Dr. Alan C. Bovik, WNCG professor, and Drs. Larry Cormack, Bill Geisler and Eyal Seidemann, professors in the department of Psychology, recently received $1.2 million from the National Science Foundation to develop a visual search system capable of finding objects in cluttered environments.

The group, all of whom are members of UT-Austin’s internationally-recognized Center for Perceptual Systems, is investigating theoretical, neurobiological, psychophysical, and engineering aspects of efficient visual search mechanisms in humans. By analyzing the statistics of natural images that attract gaze, the team will statistically quantify the influence of fundamental low-level image features such as contrast, motion, stereo, and color in drawing visual attention. Eventually, the group will create mathematical algorithms for use in software, and build companion hardware capable of visually searching like humans, which can then be used in the deployment of automated agents capable of performing such complicated tasks as robotic navigation, security imaging, automatic pictorial database query, image understanding, and automated visual search in, for example, cancer detection, autonomous vehicle navigation, and battlefield reconnaissance by unmanned combat aircraft vehicles, among many others.

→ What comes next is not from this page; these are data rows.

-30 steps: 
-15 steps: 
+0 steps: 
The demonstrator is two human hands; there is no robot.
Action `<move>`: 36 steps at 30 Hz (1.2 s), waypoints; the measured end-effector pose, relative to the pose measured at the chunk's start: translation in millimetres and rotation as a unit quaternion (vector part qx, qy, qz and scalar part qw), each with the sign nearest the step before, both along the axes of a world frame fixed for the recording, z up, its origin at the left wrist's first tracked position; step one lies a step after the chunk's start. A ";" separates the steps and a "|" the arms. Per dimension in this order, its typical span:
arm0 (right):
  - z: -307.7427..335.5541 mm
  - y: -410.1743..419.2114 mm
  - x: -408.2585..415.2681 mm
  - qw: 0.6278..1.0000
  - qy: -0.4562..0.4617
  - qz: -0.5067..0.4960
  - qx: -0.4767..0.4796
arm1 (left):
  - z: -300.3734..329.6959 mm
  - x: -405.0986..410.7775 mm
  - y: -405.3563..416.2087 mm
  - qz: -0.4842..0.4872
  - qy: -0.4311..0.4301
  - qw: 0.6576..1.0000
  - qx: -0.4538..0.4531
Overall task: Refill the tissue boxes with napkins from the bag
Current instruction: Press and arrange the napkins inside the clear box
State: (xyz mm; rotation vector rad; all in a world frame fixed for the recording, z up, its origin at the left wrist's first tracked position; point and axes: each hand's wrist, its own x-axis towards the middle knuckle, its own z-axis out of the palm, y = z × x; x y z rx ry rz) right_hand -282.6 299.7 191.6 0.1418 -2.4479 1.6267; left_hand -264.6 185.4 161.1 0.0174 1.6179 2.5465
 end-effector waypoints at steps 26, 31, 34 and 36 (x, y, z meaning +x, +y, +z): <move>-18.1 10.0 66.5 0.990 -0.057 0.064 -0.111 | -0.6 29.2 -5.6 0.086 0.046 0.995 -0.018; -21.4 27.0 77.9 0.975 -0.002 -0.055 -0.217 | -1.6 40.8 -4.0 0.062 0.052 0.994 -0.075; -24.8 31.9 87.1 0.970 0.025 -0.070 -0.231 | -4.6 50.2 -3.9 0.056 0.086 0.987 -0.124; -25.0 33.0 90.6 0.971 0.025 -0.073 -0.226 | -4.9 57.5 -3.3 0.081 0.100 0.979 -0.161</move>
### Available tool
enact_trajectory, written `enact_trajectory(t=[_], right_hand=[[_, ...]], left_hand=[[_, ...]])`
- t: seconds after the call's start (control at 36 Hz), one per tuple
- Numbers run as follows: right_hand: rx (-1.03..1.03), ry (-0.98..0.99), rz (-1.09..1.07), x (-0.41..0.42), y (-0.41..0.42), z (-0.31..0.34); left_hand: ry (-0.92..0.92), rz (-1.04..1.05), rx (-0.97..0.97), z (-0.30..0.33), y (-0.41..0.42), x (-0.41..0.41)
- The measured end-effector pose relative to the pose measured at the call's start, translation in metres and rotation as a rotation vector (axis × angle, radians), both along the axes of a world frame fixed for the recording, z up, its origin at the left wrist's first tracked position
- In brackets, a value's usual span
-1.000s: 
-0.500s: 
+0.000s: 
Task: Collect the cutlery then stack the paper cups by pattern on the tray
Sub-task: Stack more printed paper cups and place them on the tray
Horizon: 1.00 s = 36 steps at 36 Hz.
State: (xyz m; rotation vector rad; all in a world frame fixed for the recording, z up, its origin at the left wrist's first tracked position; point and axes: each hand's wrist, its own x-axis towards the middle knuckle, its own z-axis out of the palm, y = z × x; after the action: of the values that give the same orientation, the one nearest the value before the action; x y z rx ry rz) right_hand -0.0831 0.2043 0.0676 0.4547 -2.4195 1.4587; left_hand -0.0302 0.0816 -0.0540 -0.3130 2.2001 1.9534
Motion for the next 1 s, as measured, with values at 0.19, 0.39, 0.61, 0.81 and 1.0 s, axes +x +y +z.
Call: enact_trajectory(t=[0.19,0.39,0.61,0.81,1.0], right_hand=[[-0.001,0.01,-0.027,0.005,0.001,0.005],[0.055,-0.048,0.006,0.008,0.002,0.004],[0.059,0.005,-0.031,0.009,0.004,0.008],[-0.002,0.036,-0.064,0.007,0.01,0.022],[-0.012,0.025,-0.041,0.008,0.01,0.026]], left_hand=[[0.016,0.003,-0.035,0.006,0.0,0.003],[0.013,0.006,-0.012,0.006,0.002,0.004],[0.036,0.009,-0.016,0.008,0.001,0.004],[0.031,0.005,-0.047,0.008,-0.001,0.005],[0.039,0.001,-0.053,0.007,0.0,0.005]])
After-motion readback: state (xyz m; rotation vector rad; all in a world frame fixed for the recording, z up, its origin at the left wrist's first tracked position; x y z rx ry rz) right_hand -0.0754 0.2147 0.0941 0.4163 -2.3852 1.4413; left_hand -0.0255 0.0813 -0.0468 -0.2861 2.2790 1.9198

Alan C. Bovik is the Cullen Trust for Higher Education Endowed Professor in the Department of Electrical and Computer Engineering at the University of Texas at Austin, and in addition to his activities in WNCG, he is the Director of the Laboratory for Image and Video Engineering (LIVE) in the Center for Perceptual Systems. Dr. Bovik is a registered Professional Engineer in the State of Texas and is a frequent consultant to legal, industrial and academic institutions. During the spring of 1992, he held a visiting position in the Division of Applied Sciences, Harvard University, Cambridge, Massachusetts. He was the Founding General Chairman of the First IEEE International Conference on Image Processing, held in Austin, Texas, in November, 1994.